> **DATA EXCERPTS**:
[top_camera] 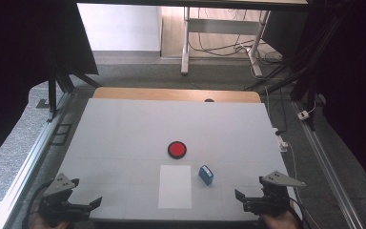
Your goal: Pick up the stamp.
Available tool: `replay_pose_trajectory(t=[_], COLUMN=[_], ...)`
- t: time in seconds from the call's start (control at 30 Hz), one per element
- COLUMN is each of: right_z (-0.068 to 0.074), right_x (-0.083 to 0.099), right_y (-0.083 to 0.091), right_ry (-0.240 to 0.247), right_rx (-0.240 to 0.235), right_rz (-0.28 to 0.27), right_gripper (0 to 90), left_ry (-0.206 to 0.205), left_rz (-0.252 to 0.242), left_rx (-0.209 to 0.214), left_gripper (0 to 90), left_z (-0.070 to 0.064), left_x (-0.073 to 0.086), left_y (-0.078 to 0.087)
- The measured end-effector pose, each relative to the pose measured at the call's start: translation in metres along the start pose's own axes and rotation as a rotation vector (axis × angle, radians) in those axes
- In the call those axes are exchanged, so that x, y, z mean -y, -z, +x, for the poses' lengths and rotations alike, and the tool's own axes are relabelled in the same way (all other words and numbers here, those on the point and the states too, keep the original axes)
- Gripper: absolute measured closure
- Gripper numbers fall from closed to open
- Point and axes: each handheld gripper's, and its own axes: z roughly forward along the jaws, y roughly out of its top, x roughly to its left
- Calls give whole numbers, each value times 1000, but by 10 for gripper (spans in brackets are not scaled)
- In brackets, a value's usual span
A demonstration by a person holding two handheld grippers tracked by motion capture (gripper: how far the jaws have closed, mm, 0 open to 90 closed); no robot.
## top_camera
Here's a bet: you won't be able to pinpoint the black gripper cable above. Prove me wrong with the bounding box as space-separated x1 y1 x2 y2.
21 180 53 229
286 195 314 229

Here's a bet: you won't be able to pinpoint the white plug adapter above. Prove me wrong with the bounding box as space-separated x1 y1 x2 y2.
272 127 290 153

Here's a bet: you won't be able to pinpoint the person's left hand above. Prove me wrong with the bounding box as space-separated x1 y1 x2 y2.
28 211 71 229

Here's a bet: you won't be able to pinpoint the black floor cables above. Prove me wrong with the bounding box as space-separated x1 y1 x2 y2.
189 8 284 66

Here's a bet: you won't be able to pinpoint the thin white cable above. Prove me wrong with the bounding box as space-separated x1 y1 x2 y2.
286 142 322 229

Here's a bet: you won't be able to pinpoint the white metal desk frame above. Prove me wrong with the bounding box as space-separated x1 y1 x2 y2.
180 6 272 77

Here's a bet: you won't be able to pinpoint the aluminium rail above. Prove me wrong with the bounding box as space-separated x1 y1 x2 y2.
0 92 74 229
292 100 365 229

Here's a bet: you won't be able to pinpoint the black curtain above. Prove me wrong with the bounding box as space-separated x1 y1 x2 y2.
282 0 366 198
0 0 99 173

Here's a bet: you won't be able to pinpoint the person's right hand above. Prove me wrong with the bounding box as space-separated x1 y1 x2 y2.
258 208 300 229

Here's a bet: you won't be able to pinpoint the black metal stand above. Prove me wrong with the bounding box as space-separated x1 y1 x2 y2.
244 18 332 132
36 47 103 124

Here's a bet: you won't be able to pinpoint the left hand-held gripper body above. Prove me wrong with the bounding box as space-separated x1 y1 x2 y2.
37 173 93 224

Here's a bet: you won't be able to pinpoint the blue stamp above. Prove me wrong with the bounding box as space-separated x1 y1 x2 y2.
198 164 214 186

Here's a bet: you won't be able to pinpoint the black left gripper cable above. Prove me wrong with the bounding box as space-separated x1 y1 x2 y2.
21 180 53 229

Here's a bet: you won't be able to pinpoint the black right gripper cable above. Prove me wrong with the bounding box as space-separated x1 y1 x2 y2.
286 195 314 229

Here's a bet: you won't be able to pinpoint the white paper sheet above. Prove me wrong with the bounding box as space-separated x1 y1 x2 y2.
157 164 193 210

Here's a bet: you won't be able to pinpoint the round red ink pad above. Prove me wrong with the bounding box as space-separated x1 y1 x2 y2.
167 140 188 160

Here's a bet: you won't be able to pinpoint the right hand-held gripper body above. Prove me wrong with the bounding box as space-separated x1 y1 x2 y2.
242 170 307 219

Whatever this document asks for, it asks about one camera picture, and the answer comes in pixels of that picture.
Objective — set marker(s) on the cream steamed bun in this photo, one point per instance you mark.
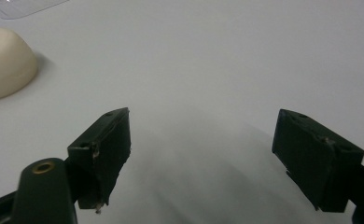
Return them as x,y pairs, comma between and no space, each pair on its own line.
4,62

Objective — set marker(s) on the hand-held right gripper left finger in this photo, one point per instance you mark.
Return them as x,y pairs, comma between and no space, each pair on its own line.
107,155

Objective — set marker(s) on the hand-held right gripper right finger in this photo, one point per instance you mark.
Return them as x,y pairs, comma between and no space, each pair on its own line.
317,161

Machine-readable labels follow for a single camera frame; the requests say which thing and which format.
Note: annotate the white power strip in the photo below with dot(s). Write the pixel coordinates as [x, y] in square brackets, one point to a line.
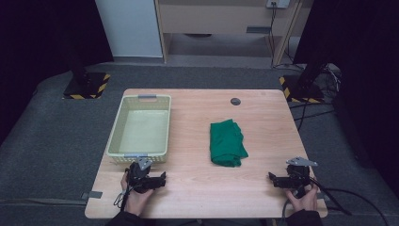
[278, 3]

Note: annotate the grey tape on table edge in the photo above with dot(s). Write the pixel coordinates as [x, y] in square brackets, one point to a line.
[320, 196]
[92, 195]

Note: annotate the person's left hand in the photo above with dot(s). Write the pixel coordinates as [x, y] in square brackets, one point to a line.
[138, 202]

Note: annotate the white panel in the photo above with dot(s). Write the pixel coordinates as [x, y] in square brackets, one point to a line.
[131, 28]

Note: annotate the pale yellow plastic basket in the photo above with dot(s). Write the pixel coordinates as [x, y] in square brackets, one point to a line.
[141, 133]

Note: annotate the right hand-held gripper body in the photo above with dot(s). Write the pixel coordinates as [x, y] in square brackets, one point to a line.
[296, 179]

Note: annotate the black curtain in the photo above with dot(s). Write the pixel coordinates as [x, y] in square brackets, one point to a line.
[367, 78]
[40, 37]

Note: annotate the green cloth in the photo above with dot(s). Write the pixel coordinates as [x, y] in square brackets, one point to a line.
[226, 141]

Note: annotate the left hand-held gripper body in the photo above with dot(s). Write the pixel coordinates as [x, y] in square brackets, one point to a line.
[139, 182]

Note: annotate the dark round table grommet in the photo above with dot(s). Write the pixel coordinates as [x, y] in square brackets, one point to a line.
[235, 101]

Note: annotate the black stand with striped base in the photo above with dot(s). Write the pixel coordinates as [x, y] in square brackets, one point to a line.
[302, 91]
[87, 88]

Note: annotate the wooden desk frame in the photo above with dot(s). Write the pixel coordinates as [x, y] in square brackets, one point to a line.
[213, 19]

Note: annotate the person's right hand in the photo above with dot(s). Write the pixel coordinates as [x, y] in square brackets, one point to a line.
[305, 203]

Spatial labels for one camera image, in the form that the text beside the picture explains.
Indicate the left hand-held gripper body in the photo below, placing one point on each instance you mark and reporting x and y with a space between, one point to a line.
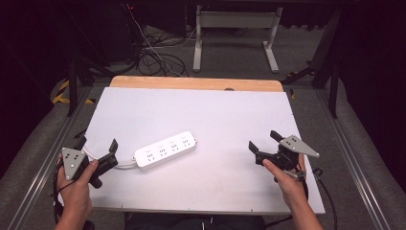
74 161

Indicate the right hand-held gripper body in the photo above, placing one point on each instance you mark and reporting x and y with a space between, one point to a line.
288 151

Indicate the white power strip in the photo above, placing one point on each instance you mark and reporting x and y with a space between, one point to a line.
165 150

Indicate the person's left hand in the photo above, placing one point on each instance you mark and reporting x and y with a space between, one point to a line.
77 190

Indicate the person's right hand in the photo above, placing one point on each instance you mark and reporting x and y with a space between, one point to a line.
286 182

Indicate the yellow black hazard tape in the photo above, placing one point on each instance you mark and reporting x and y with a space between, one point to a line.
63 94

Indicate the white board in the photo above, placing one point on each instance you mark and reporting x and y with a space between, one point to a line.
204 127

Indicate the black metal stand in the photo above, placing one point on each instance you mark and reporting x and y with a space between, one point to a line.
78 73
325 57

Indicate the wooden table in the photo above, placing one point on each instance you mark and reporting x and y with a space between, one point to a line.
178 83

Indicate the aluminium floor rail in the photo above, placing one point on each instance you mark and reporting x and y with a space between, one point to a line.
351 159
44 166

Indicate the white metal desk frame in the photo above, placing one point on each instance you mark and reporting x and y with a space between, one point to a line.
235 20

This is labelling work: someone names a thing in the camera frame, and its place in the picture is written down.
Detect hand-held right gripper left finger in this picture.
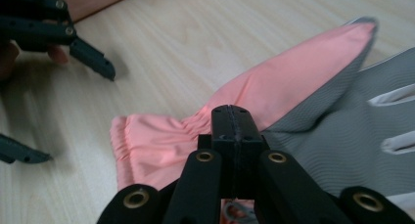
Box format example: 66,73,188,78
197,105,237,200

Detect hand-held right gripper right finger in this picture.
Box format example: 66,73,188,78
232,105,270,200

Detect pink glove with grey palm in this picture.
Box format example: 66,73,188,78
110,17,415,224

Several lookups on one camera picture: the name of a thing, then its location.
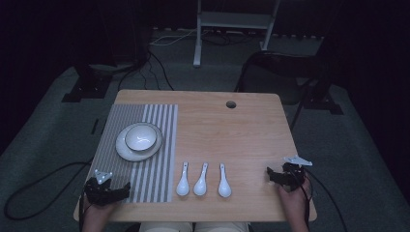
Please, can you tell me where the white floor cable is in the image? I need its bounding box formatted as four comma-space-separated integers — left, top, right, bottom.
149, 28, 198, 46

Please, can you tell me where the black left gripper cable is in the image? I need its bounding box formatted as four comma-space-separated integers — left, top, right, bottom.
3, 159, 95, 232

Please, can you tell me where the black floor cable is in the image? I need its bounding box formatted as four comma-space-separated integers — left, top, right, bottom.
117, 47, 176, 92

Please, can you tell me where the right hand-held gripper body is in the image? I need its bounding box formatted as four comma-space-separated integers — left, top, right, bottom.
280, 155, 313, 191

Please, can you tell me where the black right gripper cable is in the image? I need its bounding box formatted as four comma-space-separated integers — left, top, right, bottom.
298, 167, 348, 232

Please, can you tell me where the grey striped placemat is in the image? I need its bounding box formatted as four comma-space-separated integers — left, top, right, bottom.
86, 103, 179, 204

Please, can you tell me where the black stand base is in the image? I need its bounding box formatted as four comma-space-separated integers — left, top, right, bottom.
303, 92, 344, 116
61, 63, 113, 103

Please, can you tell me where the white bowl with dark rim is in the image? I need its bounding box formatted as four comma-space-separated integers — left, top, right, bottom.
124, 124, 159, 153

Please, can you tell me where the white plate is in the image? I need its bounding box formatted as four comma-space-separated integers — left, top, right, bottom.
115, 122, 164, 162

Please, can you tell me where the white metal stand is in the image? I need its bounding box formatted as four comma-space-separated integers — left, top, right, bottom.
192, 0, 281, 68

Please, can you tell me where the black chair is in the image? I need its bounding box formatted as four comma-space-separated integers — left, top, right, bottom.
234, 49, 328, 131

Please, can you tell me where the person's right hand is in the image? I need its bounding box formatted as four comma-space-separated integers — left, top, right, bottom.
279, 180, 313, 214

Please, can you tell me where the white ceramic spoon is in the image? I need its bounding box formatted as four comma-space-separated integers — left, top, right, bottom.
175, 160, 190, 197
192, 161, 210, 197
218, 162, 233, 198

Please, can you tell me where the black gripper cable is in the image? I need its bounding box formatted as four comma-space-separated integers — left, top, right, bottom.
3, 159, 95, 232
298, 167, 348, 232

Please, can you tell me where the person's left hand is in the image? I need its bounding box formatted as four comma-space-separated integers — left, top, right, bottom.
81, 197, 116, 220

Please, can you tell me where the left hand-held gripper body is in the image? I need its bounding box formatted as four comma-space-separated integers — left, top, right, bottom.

> **PROMPT**: Go through the records and report each line that contains "jaws".

> **EXPECTED OUTPUT**:
- Point and axes: each handheld gripper's, and its own axes: z roughly forward along the jaws, y roughly out of its top, x roughly to its left
A demonstration by a person holding two handheld grippers tracked by motion capture (gripper: how far the jaws have closed, mm, 0 open to 90 closed); no robot.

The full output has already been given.